Dataset entries Block Start
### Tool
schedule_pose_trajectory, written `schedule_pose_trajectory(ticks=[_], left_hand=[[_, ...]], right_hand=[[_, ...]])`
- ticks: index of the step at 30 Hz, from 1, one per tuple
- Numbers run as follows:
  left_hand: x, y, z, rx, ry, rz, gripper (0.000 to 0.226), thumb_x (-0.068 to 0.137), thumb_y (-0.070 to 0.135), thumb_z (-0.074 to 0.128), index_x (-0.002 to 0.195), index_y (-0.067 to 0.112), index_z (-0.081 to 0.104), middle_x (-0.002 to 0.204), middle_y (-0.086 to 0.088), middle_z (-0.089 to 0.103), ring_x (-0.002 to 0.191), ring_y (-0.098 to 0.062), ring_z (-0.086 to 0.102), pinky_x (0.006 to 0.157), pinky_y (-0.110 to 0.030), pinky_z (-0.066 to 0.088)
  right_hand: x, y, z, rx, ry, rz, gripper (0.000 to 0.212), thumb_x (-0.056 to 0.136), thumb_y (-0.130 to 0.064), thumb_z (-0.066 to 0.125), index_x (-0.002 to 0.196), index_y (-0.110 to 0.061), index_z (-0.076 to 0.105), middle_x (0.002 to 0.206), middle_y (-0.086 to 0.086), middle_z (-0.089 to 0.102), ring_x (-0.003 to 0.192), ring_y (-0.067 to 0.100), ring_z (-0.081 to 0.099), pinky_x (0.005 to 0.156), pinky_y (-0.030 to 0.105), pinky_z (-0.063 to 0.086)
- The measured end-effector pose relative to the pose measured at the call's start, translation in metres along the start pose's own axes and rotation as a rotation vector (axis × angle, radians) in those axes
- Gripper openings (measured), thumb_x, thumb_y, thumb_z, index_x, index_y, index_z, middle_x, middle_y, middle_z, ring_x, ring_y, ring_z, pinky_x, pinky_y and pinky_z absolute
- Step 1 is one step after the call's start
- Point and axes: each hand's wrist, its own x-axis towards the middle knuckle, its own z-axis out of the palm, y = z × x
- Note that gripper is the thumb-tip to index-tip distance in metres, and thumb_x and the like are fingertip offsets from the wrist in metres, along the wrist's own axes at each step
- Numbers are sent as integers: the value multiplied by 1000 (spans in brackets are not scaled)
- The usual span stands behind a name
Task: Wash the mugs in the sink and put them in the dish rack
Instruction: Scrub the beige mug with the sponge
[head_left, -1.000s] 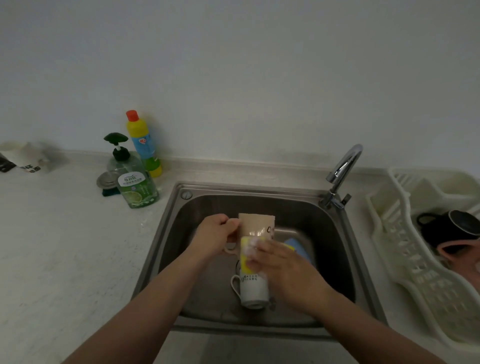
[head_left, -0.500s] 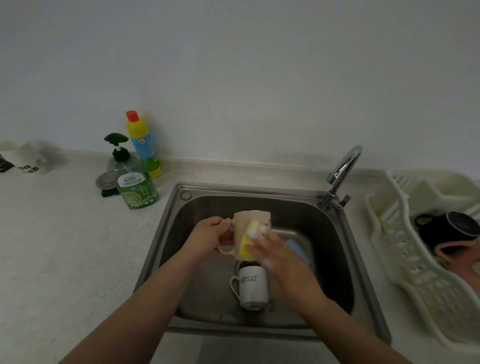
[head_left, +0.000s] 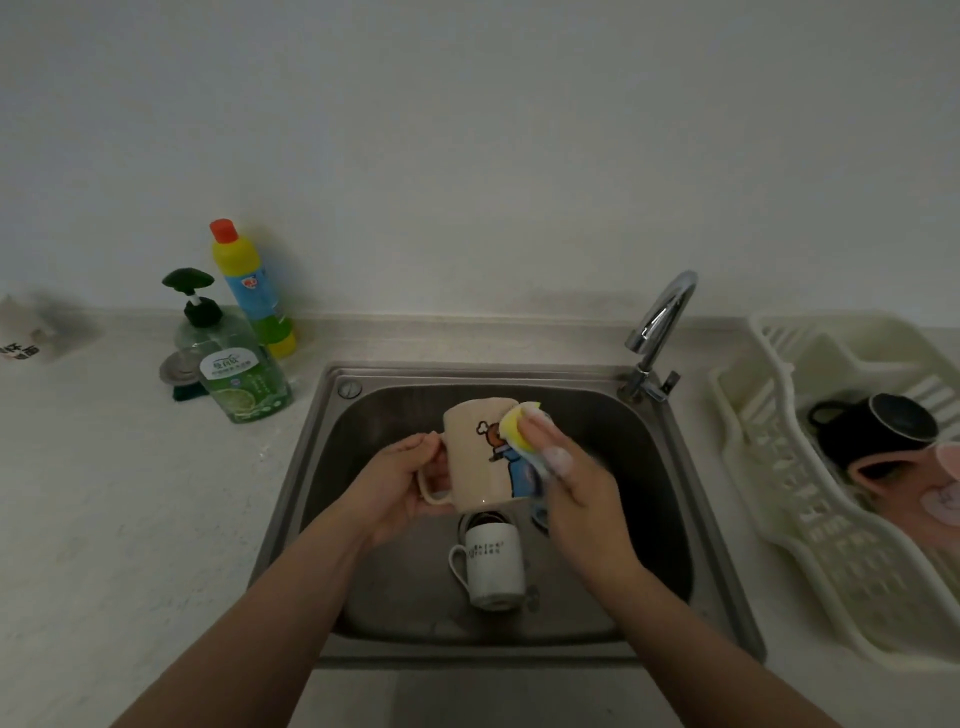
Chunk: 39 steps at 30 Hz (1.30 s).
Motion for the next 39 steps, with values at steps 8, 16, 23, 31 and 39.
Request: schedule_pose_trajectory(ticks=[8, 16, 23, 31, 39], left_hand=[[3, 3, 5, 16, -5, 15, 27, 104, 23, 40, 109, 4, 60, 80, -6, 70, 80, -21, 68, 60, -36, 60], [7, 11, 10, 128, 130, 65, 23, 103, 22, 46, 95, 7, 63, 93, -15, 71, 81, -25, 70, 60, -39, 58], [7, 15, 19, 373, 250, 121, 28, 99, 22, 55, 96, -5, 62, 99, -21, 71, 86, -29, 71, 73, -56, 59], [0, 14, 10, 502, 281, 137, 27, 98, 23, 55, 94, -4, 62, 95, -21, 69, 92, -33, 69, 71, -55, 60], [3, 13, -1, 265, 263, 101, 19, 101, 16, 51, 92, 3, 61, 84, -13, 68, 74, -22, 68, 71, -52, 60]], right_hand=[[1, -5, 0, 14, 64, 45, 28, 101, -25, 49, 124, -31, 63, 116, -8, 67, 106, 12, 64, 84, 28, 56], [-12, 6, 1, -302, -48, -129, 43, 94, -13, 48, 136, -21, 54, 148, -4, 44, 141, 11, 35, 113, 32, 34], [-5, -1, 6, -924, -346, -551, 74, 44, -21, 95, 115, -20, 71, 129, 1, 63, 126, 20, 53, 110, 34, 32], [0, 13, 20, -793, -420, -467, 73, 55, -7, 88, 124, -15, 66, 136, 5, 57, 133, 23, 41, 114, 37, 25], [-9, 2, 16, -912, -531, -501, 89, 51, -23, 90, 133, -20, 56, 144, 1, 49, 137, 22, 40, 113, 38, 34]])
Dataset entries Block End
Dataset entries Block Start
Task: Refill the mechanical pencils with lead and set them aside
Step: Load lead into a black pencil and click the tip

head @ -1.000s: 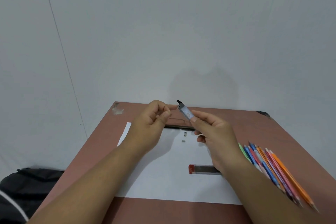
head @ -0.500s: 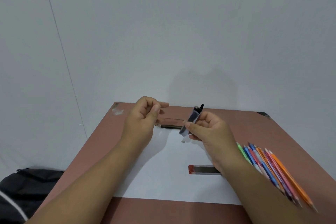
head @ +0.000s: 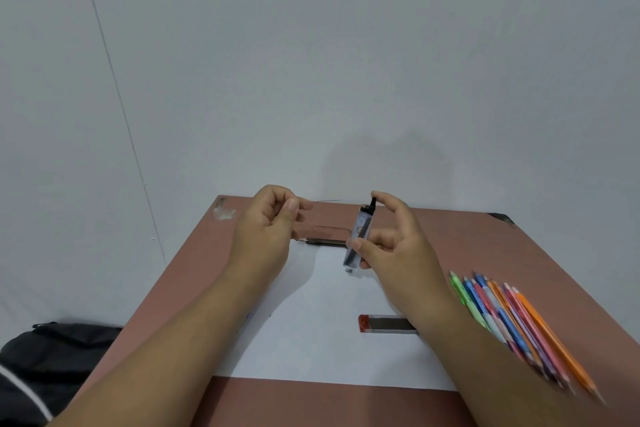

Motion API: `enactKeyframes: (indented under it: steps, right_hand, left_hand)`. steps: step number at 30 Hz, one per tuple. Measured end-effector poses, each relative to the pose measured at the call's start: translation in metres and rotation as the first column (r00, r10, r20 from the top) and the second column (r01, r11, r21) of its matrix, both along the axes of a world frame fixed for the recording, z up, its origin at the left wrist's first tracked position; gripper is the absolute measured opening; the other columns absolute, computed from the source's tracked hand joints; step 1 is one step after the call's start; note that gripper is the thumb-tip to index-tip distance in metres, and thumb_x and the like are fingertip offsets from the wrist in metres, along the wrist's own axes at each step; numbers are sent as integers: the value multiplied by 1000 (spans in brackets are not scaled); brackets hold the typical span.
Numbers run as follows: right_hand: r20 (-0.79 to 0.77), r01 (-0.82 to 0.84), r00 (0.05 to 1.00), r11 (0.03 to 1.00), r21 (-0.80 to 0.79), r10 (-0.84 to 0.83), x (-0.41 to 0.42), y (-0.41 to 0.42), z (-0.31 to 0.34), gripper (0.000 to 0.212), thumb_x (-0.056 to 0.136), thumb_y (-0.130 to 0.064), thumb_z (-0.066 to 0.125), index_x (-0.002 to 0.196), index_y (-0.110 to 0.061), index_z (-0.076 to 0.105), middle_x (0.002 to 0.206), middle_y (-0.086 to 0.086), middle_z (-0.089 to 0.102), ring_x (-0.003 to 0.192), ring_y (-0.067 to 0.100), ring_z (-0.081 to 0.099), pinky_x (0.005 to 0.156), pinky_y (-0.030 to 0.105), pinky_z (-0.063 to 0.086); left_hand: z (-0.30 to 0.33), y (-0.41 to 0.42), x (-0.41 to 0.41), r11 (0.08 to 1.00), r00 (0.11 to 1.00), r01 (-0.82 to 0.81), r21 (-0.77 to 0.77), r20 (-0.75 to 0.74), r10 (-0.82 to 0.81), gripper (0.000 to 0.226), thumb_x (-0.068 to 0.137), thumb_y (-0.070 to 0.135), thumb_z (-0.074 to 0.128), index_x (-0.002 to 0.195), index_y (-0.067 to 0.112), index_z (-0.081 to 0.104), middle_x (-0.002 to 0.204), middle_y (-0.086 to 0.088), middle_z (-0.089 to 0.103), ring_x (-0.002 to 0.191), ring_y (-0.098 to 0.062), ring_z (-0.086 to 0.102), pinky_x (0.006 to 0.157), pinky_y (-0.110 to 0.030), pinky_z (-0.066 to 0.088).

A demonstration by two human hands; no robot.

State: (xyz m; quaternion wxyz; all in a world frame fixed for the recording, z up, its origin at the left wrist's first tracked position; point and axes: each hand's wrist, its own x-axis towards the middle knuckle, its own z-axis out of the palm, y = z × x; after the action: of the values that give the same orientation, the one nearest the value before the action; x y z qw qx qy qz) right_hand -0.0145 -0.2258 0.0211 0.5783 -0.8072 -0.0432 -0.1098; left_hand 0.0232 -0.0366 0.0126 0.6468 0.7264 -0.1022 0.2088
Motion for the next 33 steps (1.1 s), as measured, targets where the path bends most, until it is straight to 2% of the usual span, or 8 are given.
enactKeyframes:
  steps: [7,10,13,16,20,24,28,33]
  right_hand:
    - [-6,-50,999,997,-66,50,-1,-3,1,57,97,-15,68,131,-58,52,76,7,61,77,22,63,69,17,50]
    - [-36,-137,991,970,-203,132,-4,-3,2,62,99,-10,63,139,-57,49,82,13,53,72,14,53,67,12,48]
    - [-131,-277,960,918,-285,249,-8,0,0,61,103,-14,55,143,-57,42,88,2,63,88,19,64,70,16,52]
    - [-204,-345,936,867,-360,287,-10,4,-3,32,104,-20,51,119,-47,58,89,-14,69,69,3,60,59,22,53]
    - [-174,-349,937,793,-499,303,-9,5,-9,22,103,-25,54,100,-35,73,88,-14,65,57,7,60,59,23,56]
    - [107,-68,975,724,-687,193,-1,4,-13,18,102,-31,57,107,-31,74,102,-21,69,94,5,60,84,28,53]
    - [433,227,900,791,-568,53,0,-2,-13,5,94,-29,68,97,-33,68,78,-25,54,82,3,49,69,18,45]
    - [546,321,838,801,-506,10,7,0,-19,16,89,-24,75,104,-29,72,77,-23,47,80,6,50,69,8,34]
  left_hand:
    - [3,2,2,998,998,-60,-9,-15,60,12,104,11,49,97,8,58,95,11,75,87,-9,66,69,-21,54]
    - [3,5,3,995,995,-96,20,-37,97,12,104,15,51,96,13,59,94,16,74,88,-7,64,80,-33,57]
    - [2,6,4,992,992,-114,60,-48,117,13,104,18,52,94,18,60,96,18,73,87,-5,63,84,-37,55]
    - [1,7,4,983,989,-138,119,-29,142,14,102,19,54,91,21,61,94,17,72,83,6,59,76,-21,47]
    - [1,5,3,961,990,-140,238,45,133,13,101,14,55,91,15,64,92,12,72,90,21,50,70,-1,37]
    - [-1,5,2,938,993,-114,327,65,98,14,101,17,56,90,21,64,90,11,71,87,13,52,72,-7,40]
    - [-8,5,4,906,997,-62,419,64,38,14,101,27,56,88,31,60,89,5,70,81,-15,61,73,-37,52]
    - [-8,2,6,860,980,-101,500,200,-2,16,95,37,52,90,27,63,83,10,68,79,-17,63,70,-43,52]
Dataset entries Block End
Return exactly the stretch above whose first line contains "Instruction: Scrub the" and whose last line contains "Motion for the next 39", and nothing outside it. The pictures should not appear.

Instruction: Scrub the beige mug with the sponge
[head_left, -1.000s] 
[head_left, -0.500s] 
[head_left, +0.000s] 
Chunk: 39 steps at 30 Hz (1.30 s).
Motion for the next 39 steps, with values at steps 8, 16, 23, 31 and 39.

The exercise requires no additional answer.